BEGIN
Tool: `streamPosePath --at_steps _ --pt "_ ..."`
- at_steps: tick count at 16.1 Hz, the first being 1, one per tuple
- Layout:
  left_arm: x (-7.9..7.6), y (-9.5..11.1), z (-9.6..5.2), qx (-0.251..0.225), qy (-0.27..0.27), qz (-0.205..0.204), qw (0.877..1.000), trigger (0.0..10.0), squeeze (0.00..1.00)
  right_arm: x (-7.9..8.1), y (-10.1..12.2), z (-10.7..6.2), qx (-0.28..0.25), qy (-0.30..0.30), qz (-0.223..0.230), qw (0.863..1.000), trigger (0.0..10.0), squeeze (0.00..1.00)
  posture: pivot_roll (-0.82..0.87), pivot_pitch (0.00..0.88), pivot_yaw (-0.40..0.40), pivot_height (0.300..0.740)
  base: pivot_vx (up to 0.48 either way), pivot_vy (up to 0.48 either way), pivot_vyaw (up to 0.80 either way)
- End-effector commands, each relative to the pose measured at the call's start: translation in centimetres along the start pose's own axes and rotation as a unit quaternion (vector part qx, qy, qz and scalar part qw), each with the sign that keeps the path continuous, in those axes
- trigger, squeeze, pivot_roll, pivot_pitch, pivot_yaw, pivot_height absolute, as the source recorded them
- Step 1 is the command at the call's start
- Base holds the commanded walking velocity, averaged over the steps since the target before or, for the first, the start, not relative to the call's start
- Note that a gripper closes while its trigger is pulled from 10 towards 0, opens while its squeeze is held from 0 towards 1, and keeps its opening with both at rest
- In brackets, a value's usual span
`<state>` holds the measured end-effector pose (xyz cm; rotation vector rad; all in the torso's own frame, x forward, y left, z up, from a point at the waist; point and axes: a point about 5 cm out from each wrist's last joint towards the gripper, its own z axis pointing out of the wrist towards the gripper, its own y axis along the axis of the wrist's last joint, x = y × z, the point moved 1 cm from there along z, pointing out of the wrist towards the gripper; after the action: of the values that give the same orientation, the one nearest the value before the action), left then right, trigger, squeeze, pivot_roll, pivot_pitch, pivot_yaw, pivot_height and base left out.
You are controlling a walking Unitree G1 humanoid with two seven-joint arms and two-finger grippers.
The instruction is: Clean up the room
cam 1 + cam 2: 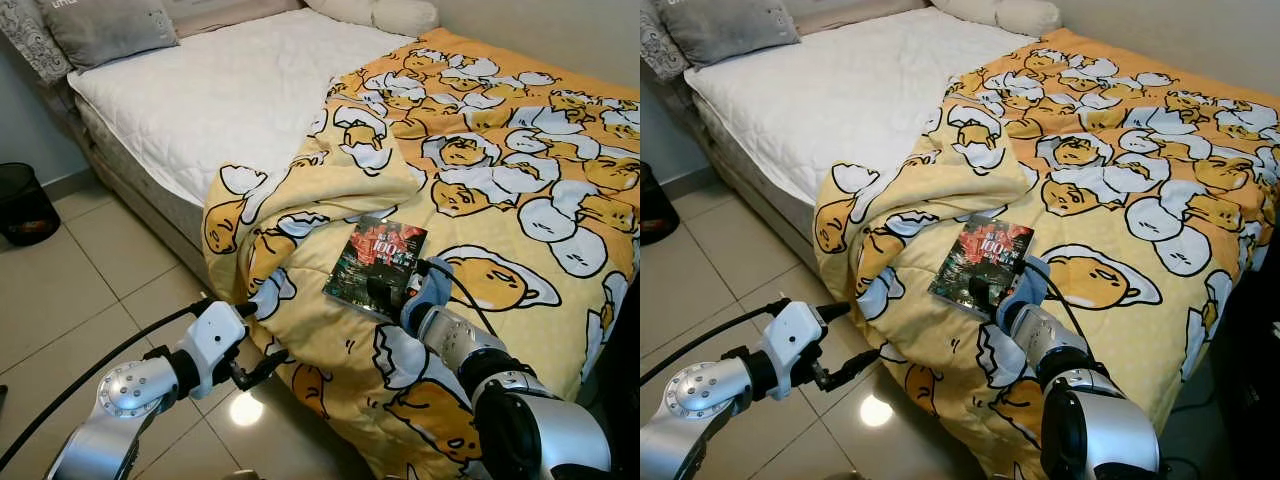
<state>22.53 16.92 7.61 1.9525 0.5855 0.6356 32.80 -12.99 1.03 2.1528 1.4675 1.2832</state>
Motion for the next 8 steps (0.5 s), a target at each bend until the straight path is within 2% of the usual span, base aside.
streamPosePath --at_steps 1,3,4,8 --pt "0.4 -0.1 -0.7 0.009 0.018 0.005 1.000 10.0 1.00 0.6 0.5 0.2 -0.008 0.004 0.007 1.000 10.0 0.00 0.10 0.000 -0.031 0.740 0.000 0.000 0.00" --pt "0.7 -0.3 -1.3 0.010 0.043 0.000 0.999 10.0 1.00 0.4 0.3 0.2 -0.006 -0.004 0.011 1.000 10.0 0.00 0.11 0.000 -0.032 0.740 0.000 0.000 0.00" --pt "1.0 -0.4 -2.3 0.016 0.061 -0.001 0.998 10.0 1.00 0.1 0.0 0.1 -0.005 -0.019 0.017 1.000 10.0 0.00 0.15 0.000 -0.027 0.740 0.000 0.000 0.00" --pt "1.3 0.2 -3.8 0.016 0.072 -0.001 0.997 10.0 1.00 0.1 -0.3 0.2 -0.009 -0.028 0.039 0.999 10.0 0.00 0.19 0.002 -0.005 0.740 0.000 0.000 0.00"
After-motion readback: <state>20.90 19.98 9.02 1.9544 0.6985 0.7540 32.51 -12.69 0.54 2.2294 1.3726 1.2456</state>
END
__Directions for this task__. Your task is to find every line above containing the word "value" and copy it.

__Output__.
- In brackets, a value's usual span
`<state>` holds the measured end-effector pose (xyz cm; rotation vector rad; all in the torso's own frame, x forward, y left, z up, from a point at the waist; point and axes: a point about 5 cm out from each wrist's last joint towards the gripper, its own z axis pointing out of the wrist towards the gripper, its own y axis along the axis of the wrist's last joint, x = y × z, the point moved 1 cm from there along z, pointing out of the wrist towards the gripper; after the action: of the values that give the same orientation, the one nearest the value before the action), left then right, trigger, squeeze, pivot_roll, pivot_pitch, pivot_yaw, pivot_height and base left out.

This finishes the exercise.